• Sana

Ne me quitte pas

Dernière mise à jour : janv. 9



L’abandon.

C’est un mot qui peut paraître banal pour plusieurs, mais qui a toujours fait partie de ma vie. Trop jeune, j’ai connu sa signification. Je l’ai rencontré avec son grand ami sentiment de rejet. C’est qu’ils viennent souvent ensemble, bien qu’ils soient bien différents. Pour moi, la peur de l'abandon, c'est la peur d'avoir peur dans mes relations interpersonnelles.


Comme intervenante, j’ai longtemps refusé de craindre l’abandon et du rejet. Je ne voulais pas être de celles qui imaginent que l’être aimé va les quitter alors qu’il n’en est rien. Être celle qui crée la bisbille dans les cercles d’ami.es, car je me sens si souvent mis à part.


Craindre l’abandon, cela représente des heures d’angoisse et de tristesse causées par ton imaginaire. Cela représente des tonnes de scénarios improbables, à tendance catastrophiques, où l’on se retrouve seul.e. Seul.e dans un abîme de souffrances.

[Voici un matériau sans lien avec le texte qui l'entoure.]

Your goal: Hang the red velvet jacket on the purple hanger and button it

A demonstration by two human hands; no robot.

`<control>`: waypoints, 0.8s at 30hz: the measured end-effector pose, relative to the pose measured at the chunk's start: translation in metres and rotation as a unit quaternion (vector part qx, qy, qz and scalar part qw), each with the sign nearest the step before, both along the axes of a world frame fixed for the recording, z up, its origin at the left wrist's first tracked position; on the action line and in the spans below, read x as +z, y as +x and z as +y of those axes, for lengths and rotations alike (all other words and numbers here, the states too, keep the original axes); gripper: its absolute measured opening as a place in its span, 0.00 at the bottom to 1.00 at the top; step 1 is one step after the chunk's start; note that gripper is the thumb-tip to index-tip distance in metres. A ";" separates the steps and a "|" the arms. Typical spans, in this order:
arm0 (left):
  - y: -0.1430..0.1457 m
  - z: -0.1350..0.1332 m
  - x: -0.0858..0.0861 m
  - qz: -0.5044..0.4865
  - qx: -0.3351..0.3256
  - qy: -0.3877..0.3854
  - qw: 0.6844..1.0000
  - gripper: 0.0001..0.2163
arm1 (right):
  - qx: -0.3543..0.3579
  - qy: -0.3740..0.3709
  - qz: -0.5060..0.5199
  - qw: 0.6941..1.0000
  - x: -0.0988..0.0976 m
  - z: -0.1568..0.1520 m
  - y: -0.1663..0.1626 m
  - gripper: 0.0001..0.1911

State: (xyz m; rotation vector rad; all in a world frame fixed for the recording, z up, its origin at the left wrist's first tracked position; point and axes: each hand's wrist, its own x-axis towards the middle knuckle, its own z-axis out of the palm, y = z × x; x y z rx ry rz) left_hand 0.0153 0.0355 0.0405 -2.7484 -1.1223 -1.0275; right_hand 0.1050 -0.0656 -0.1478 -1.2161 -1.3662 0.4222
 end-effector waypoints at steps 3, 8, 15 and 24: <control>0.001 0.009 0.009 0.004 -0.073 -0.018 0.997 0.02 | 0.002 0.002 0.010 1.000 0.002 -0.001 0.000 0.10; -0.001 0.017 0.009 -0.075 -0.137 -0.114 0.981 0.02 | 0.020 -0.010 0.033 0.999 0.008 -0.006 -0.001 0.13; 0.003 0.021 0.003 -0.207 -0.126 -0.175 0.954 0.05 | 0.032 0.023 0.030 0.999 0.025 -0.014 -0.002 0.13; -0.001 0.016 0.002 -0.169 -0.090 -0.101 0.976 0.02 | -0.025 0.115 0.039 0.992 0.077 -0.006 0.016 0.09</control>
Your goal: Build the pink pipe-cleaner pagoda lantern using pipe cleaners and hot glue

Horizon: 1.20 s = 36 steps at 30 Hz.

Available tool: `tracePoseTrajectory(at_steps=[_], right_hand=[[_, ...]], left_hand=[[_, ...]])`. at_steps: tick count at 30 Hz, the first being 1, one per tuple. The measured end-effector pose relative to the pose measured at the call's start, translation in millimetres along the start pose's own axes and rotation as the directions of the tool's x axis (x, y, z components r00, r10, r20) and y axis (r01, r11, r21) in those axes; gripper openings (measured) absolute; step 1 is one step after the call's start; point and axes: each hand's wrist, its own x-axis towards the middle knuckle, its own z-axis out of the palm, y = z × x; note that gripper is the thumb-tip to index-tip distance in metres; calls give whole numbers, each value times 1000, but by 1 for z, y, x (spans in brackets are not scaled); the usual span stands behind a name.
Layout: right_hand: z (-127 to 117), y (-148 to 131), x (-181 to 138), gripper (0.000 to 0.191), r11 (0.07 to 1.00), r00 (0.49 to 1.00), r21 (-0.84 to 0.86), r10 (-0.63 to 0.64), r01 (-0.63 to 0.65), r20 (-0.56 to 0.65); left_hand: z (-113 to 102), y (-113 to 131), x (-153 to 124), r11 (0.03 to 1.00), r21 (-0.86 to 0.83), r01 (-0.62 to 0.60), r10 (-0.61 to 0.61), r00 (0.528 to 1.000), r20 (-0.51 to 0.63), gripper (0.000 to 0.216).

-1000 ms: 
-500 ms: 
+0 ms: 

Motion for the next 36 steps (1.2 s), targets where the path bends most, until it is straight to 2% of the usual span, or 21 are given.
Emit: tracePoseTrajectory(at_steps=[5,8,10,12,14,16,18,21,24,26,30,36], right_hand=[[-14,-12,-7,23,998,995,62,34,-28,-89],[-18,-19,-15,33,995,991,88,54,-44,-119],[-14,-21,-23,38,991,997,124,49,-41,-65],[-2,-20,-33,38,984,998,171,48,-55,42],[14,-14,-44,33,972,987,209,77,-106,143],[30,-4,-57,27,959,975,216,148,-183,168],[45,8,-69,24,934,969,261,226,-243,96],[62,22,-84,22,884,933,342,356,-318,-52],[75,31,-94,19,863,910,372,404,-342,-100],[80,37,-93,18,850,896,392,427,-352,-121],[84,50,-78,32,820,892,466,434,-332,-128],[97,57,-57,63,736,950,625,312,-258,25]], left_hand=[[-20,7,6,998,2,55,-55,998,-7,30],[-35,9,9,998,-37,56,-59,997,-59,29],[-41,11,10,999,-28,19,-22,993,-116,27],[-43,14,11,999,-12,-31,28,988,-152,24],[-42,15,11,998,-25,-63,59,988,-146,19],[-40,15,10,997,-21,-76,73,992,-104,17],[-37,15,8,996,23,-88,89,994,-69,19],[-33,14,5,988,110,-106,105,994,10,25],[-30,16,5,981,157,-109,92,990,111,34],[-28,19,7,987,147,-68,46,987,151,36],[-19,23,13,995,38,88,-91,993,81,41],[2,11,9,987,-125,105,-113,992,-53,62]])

J’ai laissé toute la place à mon imaginaire pendant trop longtemps. Je l’ai laissé prendre le contrôle de mes relations, parce que je ne savais pas quoi faire d’autre. Et sais-tu quoi ? C’est normal. C’est normal parce que tout ce que je savais faire, c’est croire les scénarios catastrophes qui se créaient dans ma tête.


Ce que j’ai envie de t’écrire, c’est que ce n’est pas obligé d’être comme ça.

J’ai encore peur d’être toute seule. Je me sens encore facilement mise de côté.

Sauf que j'en ai pris conscience.

C'est maintenant plus facile de réaliser que mes émotions intenses sont causées par un scénario.

Lorsque c'est compris, c'est plus simple de décortiquer la situation et de déterminer s'il y a un risque d'abandon ou pas.


Ce n'est pas facile, je te mentirais si je te disais le contraire. Sauf que je me sauve beaucoup d'émotions désagréables et j'ai moins de conflits depuis que j'ai pris conscience de cette fragilité chez moi. Je ne te cacherai pas non plus que ça fait du bien, comprendre que les gens ne vont pas toujours partir...


Prends soin de toi, cher.e lecteur.rice.


Sana



*À noter que nous tentons doucement d'intégrer l'écriture inclusive dans tous nos textes. Pour en apprendre davantage sur le sujet, nous vous invitons à consulter l'Office québécois de la langue française.